The closing show of 2014 for Airspace Projects is a back to painting exhibition. Like “Sydney Painting Now” showing simultaneously at Pompom we are presented with a statement that painting has relevance and purpose in the contemporary landscape. We are reminded that art of any form can engage and compel if created with a fresh and unique perspective.
Anie Nheu’s assemblages are lovely irregular shaped pieces that express the contrasting and conflicting cultural entities she has confronted from a lifetime of geographical displacement. The experience of being constantly on the move has manifested in the works that express an ultimately harmonious resolve.
Stephanie Monteith, whose work has been seen most recently at the James Dorahy gallery has contributed a series of intricate finely painted flora on wood. There is an exquisite prettiness to these small paintings in this configuration but they apparently play a role in a larger more ambitious project that is an evolving work in progress.
Fleur MacDonald backs up from her wonderful show at the Drawing Room with two brightly coloured depictions of her favourite objects and icons. They are very direct and robust images that portray an animated fascination with popular culture and the recently retired mascot of sixtoeight Pengee. There are witty light pop elements that convey a layer of cultural identity that triggers a deeper subliminal connection to a time and place.
Catherine Rogers contributes pieces that are not painted. They are digital images of……paintings. She has compiled images of art taken in various museums and galleries over time. These have been selected for their similarity in composition and subject matter. The works are by famous painters though this is not the point as much as how they interact together as a series of images. Their common thread is aesthetic rather than historical.
Finally a suite of joyful painterly observations by Kaye Shumack round off an eclectic body of works that present a freshness of vision consistent with this relatively new gallery’s shows to date.
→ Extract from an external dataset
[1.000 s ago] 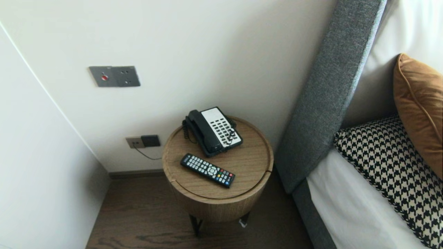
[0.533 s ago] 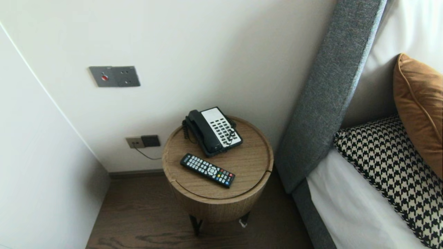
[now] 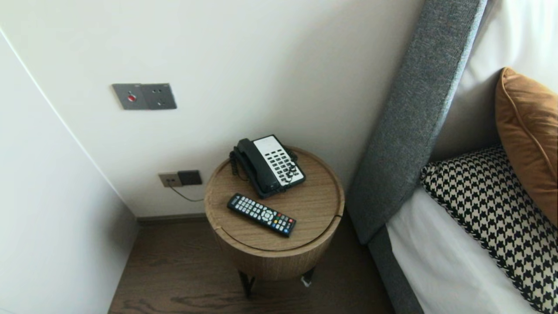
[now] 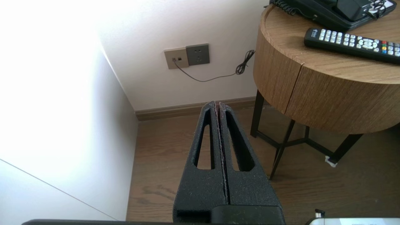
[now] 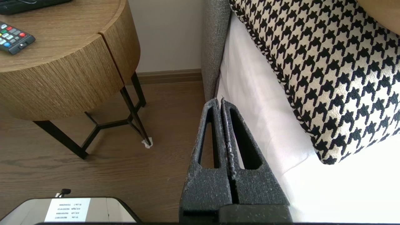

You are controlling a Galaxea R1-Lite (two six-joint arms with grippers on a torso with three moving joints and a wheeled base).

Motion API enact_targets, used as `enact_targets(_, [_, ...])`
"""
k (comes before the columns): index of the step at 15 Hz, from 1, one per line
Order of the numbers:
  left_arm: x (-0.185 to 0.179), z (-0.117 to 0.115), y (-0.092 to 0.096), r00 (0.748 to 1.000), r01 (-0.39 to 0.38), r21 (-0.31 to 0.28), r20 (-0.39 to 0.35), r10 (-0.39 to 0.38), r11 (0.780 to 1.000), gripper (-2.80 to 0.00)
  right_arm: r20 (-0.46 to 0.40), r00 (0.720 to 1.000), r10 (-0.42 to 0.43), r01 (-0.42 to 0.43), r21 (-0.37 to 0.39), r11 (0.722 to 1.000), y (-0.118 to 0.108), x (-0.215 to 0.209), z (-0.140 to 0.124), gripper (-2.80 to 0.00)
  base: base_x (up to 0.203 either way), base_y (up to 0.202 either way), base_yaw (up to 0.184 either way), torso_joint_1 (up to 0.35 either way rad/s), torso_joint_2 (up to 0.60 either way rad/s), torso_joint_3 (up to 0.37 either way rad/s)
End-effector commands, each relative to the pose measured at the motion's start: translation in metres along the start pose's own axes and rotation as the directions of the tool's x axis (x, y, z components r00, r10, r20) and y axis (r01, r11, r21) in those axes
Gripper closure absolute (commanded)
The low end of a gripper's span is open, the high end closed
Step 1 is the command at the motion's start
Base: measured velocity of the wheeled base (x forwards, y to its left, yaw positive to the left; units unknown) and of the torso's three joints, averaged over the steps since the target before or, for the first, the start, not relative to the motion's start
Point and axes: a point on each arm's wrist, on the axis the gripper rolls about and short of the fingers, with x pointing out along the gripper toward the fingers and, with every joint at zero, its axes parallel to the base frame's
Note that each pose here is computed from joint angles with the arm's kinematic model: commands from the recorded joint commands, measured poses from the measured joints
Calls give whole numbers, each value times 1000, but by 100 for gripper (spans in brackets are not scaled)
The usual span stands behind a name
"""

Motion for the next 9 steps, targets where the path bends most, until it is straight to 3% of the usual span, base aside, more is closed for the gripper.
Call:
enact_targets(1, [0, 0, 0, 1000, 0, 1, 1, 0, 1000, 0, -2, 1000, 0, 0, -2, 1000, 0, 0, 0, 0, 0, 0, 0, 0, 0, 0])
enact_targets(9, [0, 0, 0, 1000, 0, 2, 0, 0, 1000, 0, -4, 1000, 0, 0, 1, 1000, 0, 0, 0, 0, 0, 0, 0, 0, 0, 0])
5th December - 20th December 2014
Sunday, November 30, 2014
Watching the ascension of The Strutt Sisters is a part time habit for most of us Novocastrian art types. It can’t be denied their quirky and brilliant art work entices a grin and has us swanning about in nostalgic reveries. And it’s a treat at the moment to see so many of their works on exhibit at Newcastle Art Space. Garish colour collides with strident pattern and combined with the quaint images it all adds up to idealise femininity. These kitsch works emphasise the beauty of the girl and perhaps along the way remind us that once connectivity was as easy as poking your head over the neighbours fence to borrow a cup of sugar.
But there’s lurking within the confines of each of these fanciful installations a sad discontent where lives were woven with gossip, drudgery and prejudice. To delve into the narrative of each work of art makes the viewing of The Strutt Sisters work so much more rewarding.
Occupying the second gallery at NAS is painter Toni Amidy. It’s an impressive collection of abstracted works each thoughtfully composed. Appealing use of paint, whether it is acrylic or oil, is a big draw card. There are many standouts in this exhibition but for me I kept returning to those works that were rich in texture and painterly prowess. A snapshot of a queue in Posturing 3 is painted so vigorously and with such movement I had trouble removing myself from the gallery. Observing how artists treat the touching of positive and negative space is intriguing and Amidy consistently uses confidence to create rich juxtapositions. It’s a notable exhibition, one that will have me searching for more of Amidy’s work in future.
“Let the Chips Fall Where They May” by The Strutt Sisters and “Surface Tension” by Toni Amidy both conclude on Sunday.